--- Task prompt ---
Every line of the material below in which "document" shows up is to be located and copied.

-------------------------

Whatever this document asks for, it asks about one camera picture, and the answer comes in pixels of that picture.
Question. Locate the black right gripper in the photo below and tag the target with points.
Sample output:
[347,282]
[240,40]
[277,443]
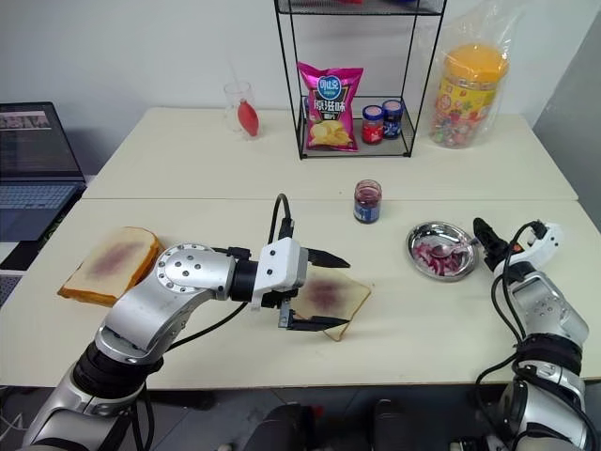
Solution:
[497,253]

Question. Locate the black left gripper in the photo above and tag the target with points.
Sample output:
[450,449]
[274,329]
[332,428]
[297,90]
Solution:
[286,310]

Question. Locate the thin bread slice with jam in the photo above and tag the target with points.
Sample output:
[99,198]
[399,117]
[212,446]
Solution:
[338,293]

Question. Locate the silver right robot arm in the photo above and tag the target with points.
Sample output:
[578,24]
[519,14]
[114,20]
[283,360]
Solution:
[544,310]

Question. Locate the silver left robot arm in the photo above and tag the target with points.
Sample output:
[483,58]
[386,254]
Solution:
[178,277]

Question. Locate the metal spoon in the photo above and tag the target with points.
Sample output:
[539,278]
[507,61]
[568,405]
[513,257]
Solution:
[443,251]

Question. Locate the red purple jam pieces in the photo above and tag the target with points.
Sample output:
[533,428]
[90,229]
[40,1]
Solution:
[429,263]

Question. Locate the open jam jar blue label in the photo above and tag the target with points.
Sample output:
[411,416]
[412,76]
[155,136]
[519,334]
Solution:
[366,204]

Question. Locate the closed blue label jam jar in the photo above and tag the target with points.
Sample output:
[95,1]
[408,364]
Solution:
[392,122]

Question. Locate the red label jam jar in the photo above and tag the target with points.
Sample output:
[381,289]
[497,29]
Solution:
[372,127]

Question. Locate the thick bread loaf piece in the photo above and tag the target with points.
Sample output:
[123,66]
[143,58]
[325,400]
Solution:
[112,263]

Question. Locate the round metal plate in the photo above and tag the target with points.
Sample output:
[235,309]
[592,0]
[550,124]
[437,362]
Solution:
[420,235]

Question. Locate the yellow lid candy jar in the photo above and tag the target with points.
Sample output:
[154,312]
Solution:
[467,94]

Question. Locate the dark rounded shape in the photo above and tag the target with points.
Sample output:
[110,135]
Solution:
[282,427]

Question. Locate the dark upright panel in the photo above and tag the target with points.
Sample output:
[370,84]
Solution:
[573,94]

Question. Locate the candy jar in plastic bag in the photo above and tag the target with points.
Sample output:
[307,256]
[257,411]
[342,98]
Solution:
[436,56]

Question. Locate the pink potato chips bag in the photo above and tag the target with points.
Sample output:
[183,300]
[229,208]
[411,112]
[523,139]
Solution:
[329,108]

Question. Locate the red bulb in glass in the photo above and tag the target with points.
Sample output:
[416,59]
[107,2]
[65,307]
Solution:
[249,117]

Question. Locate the clear drinking glass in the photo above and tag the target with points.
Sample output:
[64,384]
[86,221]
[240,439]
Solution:
[232,117]

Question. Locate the grey perforated pad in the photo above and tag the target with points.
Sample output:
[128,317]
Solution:
[8,291]

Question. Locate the grey open laptop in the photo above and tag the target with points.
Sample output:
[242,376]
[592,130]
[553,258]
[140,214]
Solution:
[33,145]

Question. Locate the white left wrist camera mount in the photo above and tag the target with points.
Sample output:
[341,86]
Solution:
[282,263]

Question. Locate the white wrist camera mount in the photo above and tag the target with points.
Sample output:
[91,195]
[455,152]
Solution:
[554,240]
[282,263]

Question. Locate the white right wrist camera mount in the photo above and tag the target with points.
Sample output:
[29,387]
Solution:
[554,240]

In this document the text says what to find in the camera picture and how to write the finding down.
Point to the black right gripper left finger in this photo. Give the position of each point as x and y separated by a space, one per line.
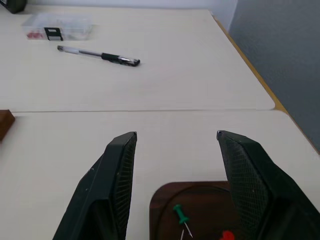
105 190

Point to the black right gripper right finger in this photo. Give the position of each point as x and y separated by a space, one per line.
252 180

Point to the dark brown wooden tray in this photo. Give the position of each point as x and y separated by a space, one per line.
200 197

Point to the clear plastic box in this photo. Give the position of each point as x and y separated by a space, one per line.
58 27

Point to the red pushpin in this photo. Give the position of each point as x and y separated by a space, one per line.
227 235

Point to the green pushpin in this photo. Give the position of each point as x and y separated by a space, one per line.
181 215

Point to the brown wooden block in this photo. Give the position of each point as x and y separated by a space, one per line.
4 123

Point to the black gel pen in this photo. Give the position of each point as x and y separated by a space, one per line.
100 55

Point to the black object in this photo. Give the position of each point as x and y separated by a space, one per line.
15 6

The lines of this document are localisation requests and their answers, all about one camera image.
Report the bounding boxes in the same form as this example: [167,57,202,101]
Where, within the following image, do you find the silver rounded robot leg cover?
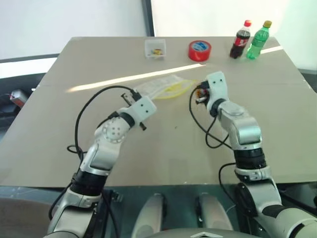
[196,192,234,238]
[130,192,166,238]

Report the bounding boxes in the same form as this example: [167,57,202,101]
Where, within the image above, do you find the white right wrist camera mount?
[206,71,229,116]

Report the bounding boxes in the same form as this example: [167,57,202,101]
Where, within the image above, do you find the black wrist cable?
[189,85,234,149]
[66,85,139,162]

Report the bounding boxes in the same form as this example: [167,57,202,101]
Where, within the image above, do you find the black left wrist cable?
[66,85,139,162]

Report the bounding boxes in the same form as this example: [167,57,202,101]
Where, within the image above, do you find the green bottle with yellow cap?
[245,20,272,60]

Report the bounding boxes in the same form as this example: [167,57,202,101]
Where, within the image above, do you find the red tape roll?
[188,40,212,61]

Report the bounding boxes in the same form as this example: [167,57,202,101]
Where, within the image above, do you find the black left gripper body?
[130,89,143,103]

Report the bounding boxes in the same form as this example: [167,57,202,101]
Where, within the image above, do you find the black right elbow cable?
[218,162,240,209]

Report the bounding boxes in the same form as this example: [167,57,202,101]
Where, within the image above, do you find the dark vertical pillar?
[140,0,156,38]

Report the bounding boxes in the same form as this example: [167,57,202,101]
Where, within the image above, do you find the black low cabinet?
[0,71,45,131]

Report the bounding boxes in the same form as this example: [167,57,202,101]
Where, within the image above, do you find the clear yellow-zip plastic bag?
[134,75,199,101]

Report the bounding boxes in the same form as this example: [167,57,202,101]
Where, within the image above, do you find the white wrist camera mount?
[206,71,229,116]
[129,96,158,122]

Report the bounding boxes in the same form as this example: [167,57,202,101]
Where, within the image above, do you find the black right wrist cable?
[189,85,234,149]

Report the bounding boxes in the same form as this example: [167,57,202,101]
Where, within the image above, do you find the red and white device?
[9,89,28,108]

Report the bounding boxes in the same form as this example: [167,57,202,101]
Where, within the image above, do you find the clear plastic box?
[144,38,167,60]

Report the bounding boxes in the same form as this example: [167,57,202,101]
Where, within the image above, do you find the cola bottle with red cap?
[229,20,252,60]

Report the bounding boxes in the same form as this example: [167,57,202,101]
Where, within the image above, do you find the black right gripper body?
[200,80,211,105]

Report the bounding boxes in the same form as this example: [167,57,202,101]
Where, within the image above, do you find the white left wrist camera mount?
[129,96,158,122]

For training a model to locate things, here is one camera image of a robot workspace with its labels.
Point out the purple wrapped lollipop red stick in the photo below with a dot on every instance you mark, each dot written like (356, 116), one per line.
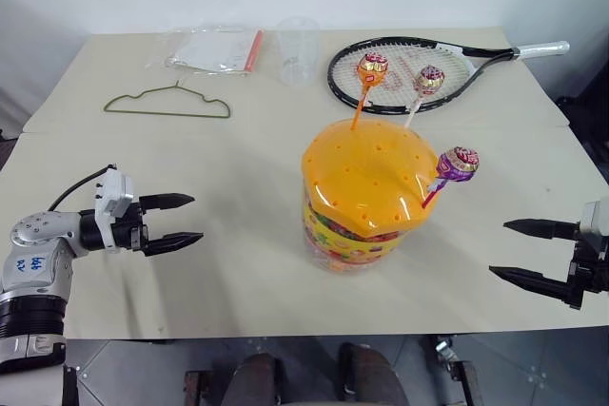
(457, 165)

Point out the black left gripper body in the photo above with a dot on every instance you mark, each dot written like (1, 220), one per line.
(131, 235)

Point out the orange wrapped lollipop orange stick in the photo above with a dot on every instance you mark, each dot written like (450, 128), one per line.
(372, 68)

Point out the orange perforated jar lid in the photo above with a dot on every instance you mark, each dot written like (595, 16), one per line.
(366, 173)

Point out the black white tennis racket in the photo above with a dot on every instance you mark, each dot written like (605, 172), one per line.
(342, 92)

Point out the clear zip bag with papers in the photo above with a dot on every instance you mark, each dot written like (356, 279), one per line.
(209, 52)

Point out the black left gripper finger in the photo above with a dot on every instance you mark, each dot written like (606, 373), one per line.
(171, 241)
(166, 201)

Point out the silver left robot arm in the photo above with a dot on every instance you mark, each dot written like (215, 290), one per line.
(33, 254)

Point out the pink wrapped lollipop white stick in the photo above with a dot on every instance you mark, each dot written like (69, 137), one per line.
(429, 80)

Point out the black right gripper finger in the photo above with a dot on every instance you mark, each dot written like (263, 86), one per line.
(537, 281)
(542, 228)

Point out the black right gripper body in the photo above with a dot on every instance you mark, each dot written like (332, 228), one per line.
(592, 270)

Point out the black object beside table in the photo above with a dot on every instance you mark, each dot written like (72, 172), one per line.
(587, 130)

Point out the dark rounded shape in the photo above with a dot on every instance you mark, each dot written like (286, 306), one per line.
(259, 380)
(373, 377)

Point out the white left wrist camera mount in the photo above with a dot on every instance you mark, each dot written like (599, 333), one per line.
(111, 197)

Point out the clear plastic cup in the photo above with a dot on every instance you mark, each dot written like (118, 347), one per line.
(297, 52)

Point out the clear printed lollipop jar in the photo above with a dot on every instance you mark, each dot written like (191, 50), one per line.
(347, 246)

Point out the black table frame caster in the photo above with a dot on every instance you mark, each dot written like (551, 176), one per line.
(459, 373)

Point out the dark metal frame bracket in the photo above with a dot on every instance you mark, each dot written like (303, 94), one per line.
(195, 389)

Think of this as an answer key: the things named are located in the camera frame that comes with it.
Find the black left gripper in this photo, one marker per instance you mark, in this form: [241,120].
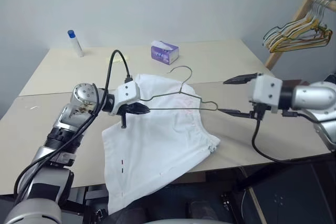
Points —
[128,109]

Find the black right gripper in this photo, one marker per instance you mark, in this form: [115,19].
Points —
[260,110]

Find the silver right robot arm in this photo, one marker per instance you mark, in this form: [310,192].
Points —
[315,94]

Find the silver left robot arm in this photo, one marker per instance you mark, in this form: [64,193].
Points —
[47,155]

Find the white shorts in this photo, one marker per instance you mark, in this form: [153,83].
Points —
[147,145]

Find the pale yellow paper note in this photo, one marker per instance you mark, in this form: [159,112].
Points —
[118,58]

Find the purple tissue box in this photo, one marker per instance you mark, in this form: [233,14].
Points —
[164,53]

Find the white bottle with blue cap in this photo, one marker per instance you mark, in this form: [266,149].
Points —
[76,44]

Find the wooden clothes rack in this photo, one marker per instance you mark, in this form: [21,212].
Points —
[302,11]

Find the black cabinet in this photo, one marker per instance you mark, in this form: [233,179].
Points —
[294,190]

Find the silver robot torso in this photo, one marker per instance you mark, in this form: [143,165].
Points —
[191,221]

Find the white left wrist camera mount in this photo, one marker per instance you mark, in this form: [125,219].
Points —
[128,93]

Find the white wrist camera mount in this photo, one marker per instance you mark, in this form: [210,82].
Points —
[265,91]
[128,93]

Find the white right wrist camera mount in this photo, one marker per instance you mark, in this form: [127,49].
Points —
[265,91]

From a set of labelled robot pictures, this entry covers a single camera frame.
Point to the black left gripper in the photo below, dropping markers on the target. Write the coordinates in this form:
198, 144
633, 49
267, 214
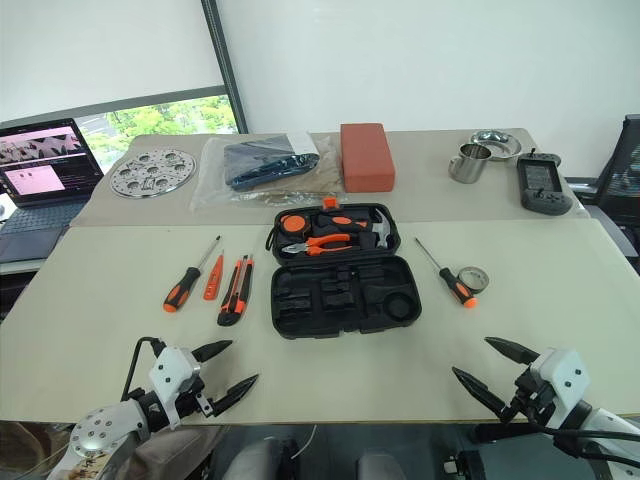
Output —
195, 387

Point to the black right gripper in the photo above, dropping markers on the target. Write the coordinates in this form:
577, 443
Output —
532, 395

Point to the orange black utility knife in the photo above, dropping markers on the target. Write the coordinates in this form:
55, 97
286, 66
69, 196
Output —
234, 300

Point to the grey tape roll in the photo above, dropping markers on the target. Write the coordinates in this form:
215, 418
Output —
475, 287

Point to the orange black screwdriver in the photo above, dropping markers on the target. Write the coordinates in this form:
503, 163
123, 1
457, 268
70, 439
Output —
177, 295
457, 290

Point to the orange voltage tester pen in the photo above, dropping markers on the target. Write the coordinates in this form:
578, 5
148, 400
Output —
212, 282

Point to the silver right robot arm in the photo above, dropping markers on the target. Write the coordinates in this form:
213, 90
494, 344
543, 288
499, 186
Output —
615, 425

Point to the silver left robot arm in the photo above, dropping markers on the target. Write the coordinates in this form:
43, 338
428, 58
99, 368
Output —
95, 435

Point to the black orange tool kit case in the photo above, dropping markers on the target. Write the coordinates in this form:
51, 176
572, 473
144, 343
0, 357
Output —
345, 320

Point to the orange black tape measure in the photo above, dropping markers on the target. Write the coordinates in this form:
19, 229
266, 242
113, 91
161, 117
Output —
295, 224

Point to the steel claw hammer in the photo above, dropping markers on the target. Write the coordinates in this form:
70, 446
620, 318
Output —
380, 230

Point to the black handheld controller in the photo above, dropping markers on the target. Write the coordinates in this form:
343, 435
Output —
542, 180

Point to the clear plastic bag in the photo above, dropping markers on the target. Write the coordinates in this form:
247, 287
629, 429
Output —
210, 170

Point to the stainless steel cup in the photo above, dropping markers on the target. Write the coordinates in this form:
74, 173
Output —
470, 167

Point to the perforated steel steamer plate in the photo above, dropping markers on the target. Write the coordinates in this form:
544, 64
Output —
150, 172

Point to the dark blue packed item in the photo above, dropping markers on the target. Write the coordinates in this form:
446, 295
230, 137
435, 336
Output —
255, 157

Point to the stainless steel dish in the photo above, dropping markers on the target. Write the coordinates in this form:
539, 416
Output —
502, 147

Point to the black office chair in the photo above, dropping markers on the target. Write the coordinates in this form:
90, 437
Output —
625, 170

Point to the red brown box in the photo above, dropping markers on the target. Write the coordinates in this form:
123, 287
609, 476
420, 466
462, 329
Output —
367, 160

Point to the dark laptop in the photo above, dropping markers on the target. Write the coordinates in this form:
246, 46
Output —
40, 165

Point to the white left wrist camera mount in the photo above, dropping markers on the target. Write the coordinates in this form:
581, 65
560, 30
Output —
170, 370

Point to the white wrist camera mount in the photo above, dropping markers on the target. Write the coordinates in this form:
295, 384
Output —
560, 372
170, 370

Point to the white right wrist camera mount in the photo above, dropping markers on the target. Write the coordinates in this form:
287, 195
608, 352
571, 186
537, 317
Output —
560, 372

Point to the dark grey window post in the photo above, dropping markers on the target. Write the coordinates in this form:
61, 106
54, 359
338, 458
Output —
225, 65

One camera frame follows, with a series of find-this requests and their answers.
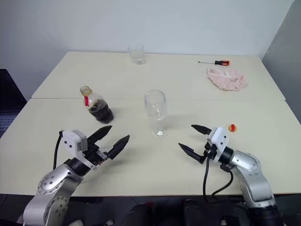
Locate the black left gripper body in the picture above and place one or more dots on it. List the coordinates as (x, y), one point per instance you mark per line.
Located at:
(94, 154)

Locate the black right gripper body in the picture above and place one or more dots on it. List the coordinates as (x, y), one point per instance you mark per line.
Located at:
(212, 150)

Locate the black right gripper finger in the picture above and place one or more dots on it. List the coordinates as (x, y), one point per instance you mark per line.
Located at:
(191, 153)
(202, 129)

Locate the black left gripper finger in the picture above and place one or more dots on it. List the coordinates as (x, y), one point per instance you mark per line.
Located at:
(100, 134)
(118, 147)

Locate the clear bottle with dark drink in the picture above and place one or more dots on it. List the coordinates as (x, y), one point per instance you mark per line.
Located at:
(101, 113)

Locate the yellow cap with red tape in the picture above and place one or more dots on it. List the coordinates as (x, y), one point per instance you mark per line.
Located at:
(232, 128)

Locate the clear wine glass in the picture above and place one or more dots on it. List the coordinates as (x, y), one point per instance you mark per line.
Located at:
(156, 103)

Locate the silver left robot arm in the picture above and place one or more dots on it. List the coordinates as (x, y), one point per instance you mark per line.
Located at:
(54, 181)

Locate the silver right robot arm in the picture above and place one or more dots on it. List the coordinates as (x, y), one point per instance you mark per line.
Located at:
(247, 162)

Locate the crumpled pink cloth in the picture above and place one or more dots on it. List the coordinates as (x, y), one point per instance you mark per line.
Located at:
(225, 80)

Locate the black and orange screwdriver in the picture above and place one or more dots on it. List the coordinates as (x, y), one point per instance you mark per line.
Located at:
(221, 62)

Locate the clear glass tumbler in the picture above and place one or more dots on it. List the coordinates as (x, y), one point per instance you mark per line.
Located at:
(136, 54)

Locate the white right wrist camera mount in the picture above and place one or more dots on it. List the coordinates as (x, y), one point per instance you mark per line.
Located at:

-------------------------

--- Answer space ---
Whatever this document asks for, it asks about one camera picture, and the answer comes in pixels of that picture.
In this document the text says what to find in the camera picture and how to write the finding down.
The lines of this document are localisation requests and their answers, all about one camera image.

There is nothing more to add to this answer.